* _PROBLEM DETAILS_
The records below should be copied in full, exactly as shown.

*** THE DATA Section Begins ***

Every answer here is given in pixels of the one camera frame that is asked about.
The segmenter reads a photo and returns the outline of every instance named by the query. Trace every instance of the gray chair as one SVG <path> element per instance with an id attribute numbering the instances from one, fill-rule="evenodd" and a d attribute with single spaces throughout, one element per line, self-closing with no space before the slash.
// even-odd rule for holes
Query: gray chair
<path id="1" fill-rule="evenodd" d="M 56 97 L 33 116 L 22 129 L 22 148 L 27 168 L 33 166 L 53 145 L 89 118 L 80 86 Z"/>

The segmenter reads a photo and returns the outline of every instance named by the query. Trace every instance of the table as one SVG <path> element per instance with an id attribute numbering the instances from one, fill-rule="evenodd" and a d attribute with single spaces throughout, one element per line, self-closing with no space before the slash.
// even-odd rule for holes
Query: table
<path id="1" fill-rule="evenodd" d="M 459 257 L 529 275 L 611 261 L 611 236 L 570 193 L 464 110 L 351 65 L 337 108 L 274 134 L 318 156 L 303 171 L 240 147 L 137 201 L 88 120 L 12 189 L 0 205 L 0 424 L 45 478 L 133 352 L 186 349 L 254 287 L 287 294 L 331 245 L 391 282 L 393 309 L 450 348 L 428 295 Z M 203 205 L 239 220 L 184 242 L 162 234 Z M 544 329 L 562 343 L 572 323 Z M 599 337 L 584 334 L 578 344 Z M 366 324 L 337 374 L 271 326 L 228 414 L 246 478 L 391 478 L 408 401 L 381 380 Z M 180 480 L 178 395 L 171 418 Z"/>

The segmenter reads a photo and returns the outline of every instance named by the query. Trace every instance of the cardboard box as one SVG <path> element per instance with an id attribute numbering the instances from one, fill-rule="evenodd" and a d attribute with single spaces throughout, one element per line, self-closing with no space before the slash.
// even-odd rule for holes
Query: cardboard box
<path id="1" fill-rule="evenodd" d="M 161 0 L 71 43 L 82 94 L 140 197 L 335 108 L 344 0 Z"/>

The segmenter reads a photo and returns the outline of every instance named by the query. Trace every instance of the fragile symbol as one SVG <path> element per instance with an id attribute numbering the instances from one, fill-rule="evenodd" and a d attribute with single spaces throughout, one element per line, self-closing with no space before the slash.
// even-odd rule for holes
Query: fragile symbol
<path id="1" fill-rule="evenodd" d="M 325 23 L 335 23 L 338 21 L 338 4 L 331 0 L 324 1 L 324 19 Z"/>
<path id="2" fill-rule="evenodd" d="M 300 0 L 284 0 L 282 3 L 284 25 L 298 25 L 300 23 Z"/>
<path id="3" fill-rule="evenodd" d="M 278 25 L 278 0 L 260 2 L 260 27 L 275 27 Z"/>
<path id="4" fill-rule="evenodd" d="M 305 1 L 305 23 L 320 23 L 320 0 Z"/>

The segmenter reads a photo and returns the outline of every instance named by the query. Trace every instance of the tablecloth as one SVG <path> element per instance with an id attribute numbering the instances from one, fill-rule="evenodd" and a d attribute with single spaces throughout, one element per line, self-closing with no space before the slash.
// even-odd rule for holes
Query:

*** THE DATA Section Ends ***

* _RESPONSE_
Every answer here is given in pixels of the one camera frame that is asked about.
The segmenter reads a photo and returns the outline of every instance named by the query. Trace every instance of the gray chair as one SVG <path> element per instance with an id attribute numbering the instances from one, fill-rule="evenodd" and a d attribute with single spaces throughout, one element per line, self-closing with no space before the slash.
// even-odd rule for holes
Query: gray chair
<path id="1" fill-rule="evenodd" d="M 56 97 L 33 116 L 22 129 L 22 148 L 27 168 L 33 166 L 53 145 L 89 118 L 80 86 Z"/>

The segmenter reads a photo and returns the outline of every instance named by the query. Trace every instance of the table as one SVG <path> element per instance with an id attribute numbering the instances from one, fill-rule="evenodd" and a d attribute with single spaces throughout, one element per line, self-closing with no space before the slash.
// even-odd rule for holes
Query: table
<path id="1" fill-rule="evenodd" d="M 459 257 L 529 275 L 611 261 L 611 236 L 570 193 L 464 110 L 351 65 L 337 108 L 274 134 L 318 156 L 303 171 L 240 147 L 137 201 L 88 120 L 12 189 L 0 205 L 0 424 L 45 478 L 133 352 L 186 349 L 254 287 L 287 294 L 331 245 L 391 282 L 393 309 L 450 348 L 428 295 Z M 203 205 L 239 220 L 184 242 L 162 234 Z M 544 329 L 562 343 L 572 323 Z M 599 337 L 584 334 L 578 344 Z M 366 324 L 337 374 L 271 326 L 228 414 L 246 478 L 391 478 L 408 401 L 381 380 Z M 180 480 L 178 395 L 171 418 Z"/>

The segmenter reads a photo and returns the outline of every instance named by the query. Trace every instance of the cardboard box as one SVG <path> element per instance with an id attribute numbering the instances from one, fill-rule="evenodd" and a d attribute with single spaces throughout, one element per line, self-closing with no space before the slash.
// even-odd rule for holes
Query: cardboard box
<path id="1" fill-rule="evenodd" d="M 161 0 L 71 43 L 82 94 L 140 197 L 335 108 L 344 0 Z"/>

The segmenter reads a photo and returns the outline of every instance named by the query. Trace every instance of the fragile symbol as one SVG <path> element per instance with an id attribute numbering the instances from one, fill-rule="evenodd" and a d attribute with single spaces throughout, one element per line, self-closing with no space before the slash.
// even-odd rule for holes
Query: fragile symbol
<path id="1" fill-rule="evenodd" d="M 325 23 L 335 23 L 338 21 L 338 4 L 331 0 L 324 1 L 324 19 Z"/>
<path id="2" fill-rule="evenodd" d="M 300 0 L 284 0 L 282 3 L 284 25 L 298 25 L 300 23 Z"/>
<path id="3" fill-rule="evenodd" d="M 278 25 L 278 0 L 260 2 L 260 27 L 275 27 Z"/>
<path id="4" fill-rule="evenodd" d="M 305 1 L 305 23 L 320 23 L 320 0 Z"/>

The segmenter reads a photo and returns the outline of every instance named by the query. Trace every instance of the tablecloth as one SVG <path> element per instance with an id attribute numbering the instances from one, fill-rule="evenodd" and a d attribute with single spaces throughout, one element per line, self-closing with no space before the slash.
// even-odd rule for holes
Query:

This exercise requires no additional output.